La universidad frente a un mundo atrofiado

La universidad, haciendo uso de todas sus capacidades tiene que ayudar a la sociedad a enfrentar los grandes retos que nos ofrece un mundo cambiante y en crisis. Grandes nubarrones amenazan en el horizonte. Primero, no es posible esconder la pobreza, el atraso, la falta de oportunidades de la nación. Casi 250 mil de sus habitantes, casi el 2% se acumulan en multitudes famélicas en la frontera México-Estados Unidos, ya se han convertido en un dolor de cabeza para las autoridades y los grupos ultras de la nación norteña. Trump nos ha puesto entre la espada y el suicidio, al convertir inicialmente a Guatemala en tercer país seguro, o un nuevo Guantánamo, concentrará en las fronteras chapinas a enormes masas de migrantes, de todo tiempo y lugar. Giammattei no podrá mirar hacia otro lado. Allí la universidad ejercerá su poder intelectual. Se tiene que diseñar una estrategia para enfrentar esta amenaza. La carolingia es fundamental para diseñar los proyectos para motivar al guatemalteco a que no emigre, dándole educación y salud que lo preparen a formar una clase media más extendida y competitiva.

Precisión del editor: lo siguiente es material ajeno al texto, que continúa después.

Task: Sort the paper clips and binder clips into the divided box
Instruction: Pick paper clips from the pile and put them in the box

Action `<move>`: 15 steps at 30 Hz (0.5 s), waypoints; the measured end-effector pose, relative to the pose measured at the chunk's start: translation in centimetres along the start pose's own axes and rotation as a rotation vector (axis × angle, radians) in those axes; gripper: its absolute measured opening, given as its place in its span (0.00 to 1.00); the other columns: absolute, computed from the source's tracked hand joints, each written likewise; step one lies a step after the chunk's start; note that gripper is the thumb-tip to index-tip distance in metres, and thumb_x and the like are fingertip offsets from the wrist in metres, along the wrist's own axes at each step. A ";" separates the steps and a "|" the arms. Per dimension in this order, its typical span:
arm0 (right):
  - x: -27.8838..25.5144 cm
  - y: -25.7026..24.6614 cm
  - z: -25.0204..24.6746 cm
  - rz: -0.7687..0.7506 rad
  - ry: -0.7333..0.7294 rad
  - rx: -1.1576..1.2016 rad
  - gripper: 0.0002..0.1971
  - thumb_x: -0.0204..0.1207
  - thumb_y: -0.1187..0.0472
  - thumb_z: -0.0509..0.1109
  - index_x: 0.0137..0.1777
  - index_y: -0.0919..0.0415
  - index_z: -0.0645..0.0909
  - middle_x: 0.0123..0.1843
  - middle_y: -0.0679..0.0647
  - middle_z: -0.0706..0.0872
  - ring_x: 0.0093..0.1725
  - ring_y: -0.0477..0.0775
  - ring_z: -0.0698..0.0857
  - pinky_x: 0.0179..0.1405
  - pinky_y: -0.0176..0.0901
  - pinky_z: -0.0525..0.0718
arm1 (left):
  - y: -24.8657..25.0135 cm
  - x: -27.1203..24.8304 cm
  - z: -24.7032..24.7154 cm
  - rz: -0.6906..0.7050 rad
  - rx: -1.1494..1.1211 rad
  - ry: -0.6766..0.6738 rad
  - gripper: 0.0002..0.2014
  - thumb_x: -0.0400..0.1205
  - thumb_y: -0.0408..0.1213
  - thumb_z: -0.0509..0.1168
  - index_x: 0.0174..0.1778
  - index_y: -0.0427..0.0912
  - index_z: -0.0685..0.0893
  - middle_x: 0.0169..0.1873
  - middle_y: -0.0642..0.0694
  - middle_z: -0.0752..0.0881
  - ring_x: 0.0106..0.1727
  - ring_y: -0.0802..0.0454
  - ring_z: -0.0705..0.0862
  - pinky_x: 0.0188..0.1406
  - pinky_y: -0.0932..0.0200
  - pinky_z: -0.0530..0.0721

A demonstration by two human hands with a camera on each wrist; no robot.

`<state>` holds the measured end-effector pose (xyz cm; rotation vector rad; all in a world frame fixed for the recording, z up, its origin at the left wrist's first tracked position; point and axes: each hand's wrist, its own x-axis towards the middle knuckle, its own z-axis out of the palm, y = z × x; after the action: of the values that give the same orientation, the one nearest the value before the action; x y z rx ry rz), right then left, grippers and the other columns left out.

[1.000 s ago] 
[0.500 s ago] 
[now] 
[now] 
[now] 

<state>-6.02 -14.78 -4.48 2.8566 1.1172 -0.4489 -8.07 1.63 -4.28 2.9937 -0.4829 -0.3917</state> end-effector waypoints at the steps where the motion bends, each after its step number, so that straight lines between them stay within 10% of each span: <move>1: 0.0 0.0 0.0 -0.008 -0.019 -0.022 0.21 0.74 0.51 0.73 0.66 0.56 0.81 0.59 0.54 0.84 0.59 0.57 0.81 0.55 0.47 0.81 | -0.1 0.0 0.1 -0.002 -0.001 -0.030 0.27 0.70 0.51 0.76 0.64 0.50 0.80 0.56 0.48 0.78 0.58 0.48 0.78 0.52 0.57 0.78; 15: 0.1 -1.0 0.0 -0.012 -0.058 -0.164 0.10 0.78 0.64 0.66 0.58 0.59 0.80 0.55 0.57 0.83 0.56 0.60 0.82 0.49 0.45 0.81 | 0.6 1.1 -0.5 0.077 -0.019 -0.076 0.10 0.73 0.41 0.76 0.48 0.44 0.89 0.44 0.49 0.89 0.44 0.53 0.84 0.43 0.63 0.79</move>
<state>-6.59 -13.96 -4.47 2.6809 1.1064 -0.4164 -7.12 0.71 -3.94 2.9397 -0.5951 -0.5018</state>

La amenaza de Trump es real, ya no estamos ante un político mentiroso. Tal vez no es simpático, pero es contundente. Si Giammattei y todo el país no se somete la sociedad en su conjunto será severamente castigada desde el Olimpo. El mayor ingreso de la nación, son las remesas del extranjero, son cerca del 12% de ingreso de divisas al país, las exportaciones apenas son el 6%, la universidad como centro ideológico del país tiene que establecer una adecuada negociación con el gobierno yanquee, para que se trasladen fondos a modernizar el sistema educativo de primaria, secundaria y universidad para mejorar la calidad y competitividad de los chapines. También se tiene que negociar como el gobierno de Estados Unidos va a financiar estos proyectos, conjuntamente con el gobierno asesorado por la universidad. En fin un nuevo mundo nos espera, será la gloria o el infierno. Confiamos en nuestra universidad.